Only the number is wanted: state how many lines of the data below contain the word "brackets".

━━━ Given information ━━━

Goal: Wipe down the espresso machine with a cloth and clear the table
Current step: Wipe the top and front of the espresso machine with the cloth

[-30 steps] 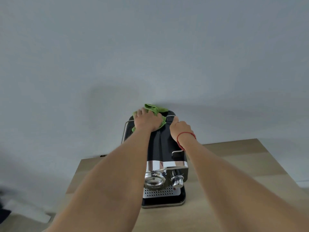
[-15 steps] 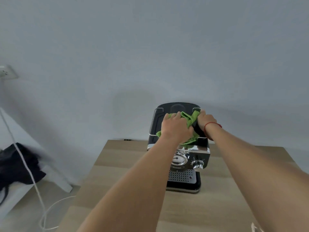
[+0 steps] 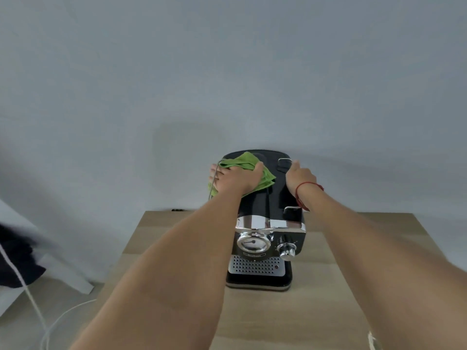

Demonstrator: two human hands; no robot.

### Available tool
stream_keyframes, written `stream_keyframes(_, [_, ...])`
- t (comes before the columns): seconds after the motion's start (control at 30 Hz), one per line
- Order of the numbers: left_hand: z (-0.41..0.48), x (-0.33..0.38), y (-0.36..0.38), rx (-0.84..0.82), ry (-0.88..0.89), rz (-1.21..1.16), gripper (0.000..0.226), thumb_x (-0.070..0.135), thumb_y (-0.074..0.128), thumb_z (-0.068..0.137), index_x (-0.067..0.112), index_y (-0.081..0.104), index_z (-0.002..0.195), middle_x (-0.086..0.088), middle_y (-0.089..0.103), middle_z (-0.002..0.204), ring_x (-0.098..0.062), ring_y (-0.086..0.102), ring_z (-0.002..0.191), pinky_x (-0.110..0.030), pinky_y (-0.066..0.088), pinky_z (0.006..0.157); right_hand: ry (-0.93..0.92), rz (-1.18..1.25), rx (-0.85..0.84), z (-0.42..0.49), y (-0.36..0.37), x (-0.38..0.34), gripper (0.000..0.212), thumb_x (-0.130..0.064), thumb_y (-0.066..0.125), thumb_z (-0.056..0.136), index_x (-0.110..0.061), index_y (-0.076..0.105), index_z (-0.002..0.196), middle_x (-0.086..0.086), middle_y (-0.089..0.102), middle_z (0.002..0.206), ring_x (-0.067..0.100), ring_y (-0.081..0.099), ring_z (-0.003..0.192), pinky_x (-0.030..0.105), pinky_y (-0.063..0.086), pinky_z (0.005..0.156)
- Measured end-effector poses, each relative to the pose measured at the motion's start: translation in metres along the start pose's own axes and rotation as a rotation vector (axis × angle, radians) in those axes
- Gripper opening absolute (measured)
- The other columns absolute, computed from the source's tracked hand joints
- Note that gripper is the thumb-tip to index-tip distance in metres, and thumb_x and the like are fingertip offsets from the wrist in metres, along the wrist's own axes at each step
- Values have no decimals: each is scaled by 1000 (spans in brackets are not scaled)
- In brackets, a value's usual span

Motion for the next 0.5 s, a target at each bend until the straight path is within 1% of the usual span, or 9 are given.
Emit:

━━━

Solution below: 2